Una sera una signora del bel mondo napoletano m’invitò a cena, dicendomi che mi avrebbe servito un piatto eccezionale, nientedimeno che il pesce veloce del Baltico. Stetti intere ore a pensare che cosa sarebbe stato mai questo “pesce veloce del Baltico”. Certo un pesce nordico, raro, squisito. Ma quando andammo a cena nel piatto mi venne servito ciò che a Napoli ha un nome e una tradizione leggendari: il baccalà. Per la verità la signora l’aveva cotto alla vicentina e certamente fu gradevole; ma la nobildonna aveva voluto strafare, mentre mantenendosi nel locale, mi avrebbe potuto cucinare il baccalà in maniera altrettanto squisita, se non superiore.

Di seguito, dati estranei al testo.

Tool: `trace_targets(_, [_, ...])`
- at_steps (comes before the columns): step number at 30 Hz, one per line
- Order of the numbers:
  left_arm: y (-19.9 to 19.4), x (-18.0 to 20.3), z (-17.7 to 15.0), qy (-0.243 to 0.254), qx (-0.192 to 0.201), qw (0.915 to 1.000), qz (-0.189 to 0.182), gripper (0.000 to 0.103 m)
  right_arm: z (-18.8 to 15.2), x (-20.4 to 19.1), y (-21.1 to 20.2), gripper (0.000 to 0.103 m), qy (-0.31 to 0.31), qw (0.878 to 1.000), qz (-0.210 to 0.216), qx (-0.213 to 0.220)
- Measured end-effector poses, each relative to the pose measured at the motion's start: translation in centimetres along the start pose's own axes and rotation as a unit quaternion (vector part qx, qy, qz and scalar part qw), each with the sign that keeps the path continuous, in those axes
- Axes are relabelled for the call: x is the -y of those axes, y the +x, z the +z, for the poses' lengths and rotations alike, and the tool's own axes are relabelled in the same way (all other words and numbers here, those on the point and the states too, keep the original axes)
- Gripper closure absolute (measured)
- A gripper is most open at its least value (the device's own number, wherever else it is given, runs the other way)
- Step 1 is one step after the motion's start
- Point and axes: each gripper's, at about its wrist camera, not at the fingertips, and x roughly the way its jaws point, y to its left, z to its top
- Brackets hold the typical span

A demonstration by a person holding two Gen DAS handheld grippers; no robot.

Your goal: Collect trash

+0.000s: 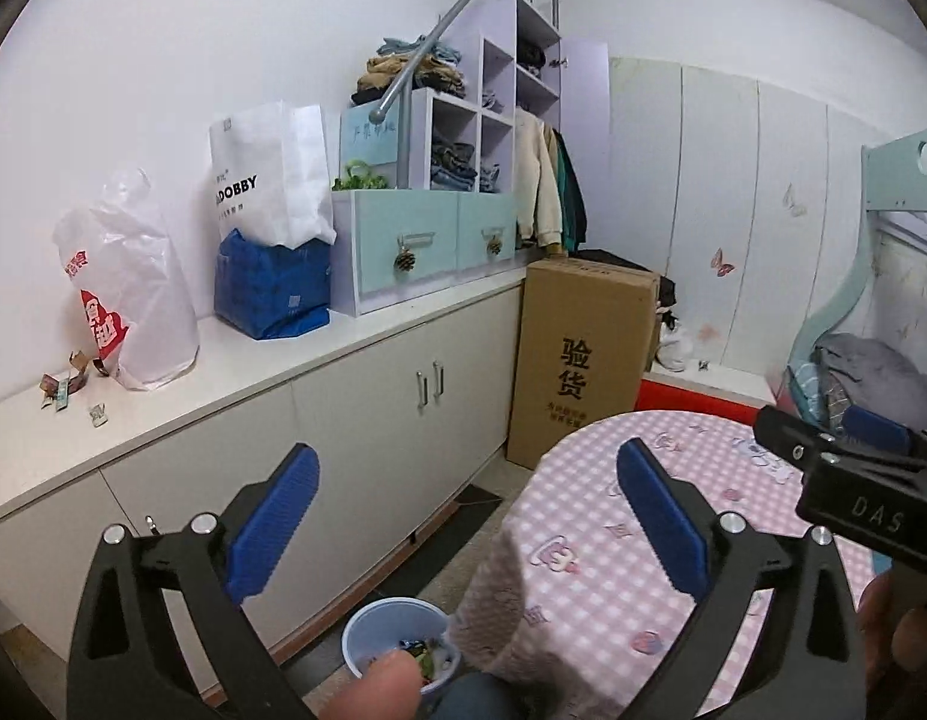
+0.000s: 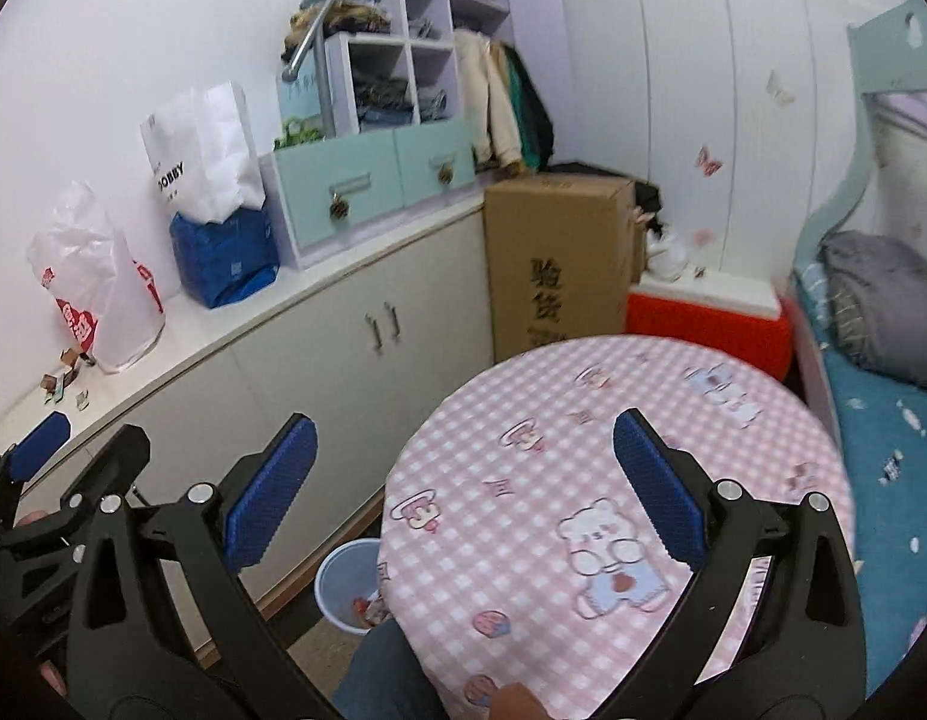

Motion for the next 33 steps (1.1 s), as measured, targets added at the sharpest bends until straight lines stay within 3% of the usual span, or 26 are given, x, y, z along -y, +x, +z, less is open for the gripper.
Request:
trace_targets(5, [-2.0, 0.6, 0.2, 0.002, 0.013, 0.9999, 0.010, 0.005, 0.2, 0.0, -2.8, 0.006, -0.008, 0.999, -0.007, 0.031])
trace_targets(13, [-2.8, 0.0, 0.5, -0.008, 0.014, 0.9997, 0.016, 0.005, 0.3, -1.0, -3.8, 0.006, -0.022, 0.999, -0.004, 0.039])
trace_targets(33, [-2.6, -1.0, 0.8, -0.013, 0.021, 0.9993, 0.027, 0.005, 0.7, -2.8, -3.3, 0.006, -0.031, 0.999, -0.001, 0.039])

Col baccalà io ho trascorso l’infanzia. Ogni martedì e ogni venerdì mio padre mi ordinava di andare a prendere o il baccalà o il coroniello. Nella caverna del baccalaiuolo la divina fragranza salina di quel nobile pesce allora mi disgustava come una delle più violente puzze che ci siano; e soltanto in seguito, divenuto maturo, ne avrei apprezzato il prezioso afrore. Molte volte mio padre, che era costretto al lavoro tutto il giorno, mi diceva di comprare non il baccalà ammollato e reso bianco dalla calce aggiunta dal baccalaiuolo, ma proprio l’animale secco oppure, come si usa dire nel popolino, una “scella” (un’ala).

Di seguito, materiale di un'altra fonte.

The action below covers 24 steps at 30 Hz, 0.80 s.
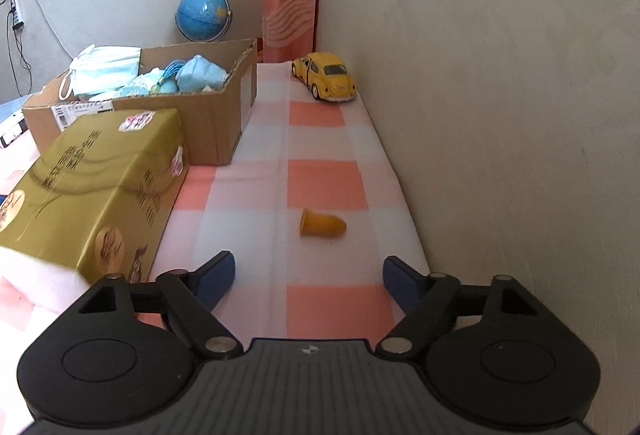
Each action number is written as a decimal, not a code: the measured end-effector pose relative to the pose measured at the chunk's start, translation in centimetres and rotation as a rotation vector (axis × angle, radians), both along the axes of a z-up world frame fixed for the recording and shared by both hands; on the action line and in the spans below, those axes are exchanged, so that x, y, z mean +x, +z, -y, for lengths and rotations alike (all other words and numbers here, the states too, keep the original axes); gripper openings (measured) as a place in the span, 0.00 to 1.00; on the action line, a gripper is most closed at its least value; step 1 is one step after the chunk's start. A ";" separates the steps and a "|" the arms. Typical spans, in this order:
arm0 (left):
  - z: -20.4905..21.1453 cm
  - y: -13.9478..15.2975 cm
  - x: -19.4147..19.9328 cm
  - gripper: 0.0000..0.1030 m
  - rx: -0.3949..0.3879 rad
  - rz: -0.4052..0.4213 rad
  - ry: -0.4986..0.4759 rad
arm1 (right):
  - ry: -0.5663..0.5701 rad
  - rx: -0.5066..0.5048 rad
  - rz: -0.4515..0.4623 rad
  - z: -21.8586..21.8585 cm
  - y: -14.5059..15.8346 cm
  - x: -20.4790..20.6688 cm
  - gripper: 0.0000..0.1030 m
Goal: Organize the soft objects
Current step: 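Move the left tool to the beige cloth while the right approaches the orange earplug, then grasp the beige cloth with the left tool while the right grasps the orange earplug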
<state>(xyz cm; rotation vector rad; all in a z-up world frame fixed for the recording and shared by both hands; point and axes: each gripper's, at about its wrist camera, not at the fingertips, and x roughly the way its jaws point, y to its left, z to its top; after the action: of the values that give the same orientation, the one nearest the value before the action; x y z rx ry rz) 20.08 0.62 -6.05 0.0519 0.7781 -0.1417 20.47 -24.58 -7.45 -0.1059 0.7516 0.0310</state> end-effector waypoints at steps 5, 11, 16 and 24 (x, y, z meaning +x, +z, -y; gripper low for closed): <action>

A quei tempi quasi tutti lo comparavano secco. Se lo facevano con le proprie mani. Lo deponevano a bagno nelle bacinelle deposte sui balconi o sui terrazzi e lo lasciavano, cambiando di tanto in tanto l’acqua, a spugnare per due o tre giorni. Ne usciva un pesce fresco e così bianco come quello del baccalare, un po’ più scuro, ma più saporito. Sapere che a mezzogiorno c’era il baccalà fritto o in tortiera, o il mussillo con aglio, prezzemolo e limone, o lo stocco bollito con patate e pomodori, significava stabilire una grande attesa, un premio per le migliaia di napoletani che ne erano golosi e che lo consideravano uno dei cibi più prelibati della gastronomia locale.
Anche il baccalà, come la pizza e gli spaghetti, è diventato quasi esclusivamente napoletano per i modi di cuocerlo.
In quasi tutti gli altri paesi, per quel suo dubbio odore o cattivo odore, è tenuto in non cale e, salvo che a Vicenza, il baccalà non esiste nemmeno nella lista dei cibi. Bisogna andare in Francia, in Spagna per vederlo consumato e premiato. Pochissimi sanno che il baccalà fu tra i primi cibi che arricchirono le mense dei principi e dei re e poi, via via, accrebbero la parca dieta dei poveri. Il nome di stocco deriva da “stok”, bastone; una sorta di bastone cui appendevano i merluzzi i nordici, lasciandoli essiccare. E poiché fu provato che poteva resistere molto tempo senza marcire, a bordo delle carrette che allora solcavano tutti i paesi d’Europa, il baccalà arrivò dappertutto, cominciando a essere consumato come uno dei più igienici e sostanziosi cibi.
E proprio perché col tempo divenne il mangiare dei poveri, dacché aveva onorato le mense dei papi, il baccalà finì per diventare piatto di cantine e trattorie. Oggi la sua importanza ricomincia a salire. Il baccalà è uno dei pochi pesci di cui si conosce la provenienza e il trattamento. In pratica, si tratta di un merluzzo magnificamente conservato e quando lo si mangia batte tutti i confronti. Napoletano il baccalà perché a Napoli, come si dice, ha trovato la sua morte. A Napoli vi hanno aggiunto il pomodoro e i capperi. A Napoli il mussillo viene mangiato con limone, prezzemolo e aglio come i più regali pesci freschi e di gran lignaggio.
Ora a chiederlo a un trattore significa fargli un’offesa ma, cercando, si trova e dopo ci si lecca i baffi.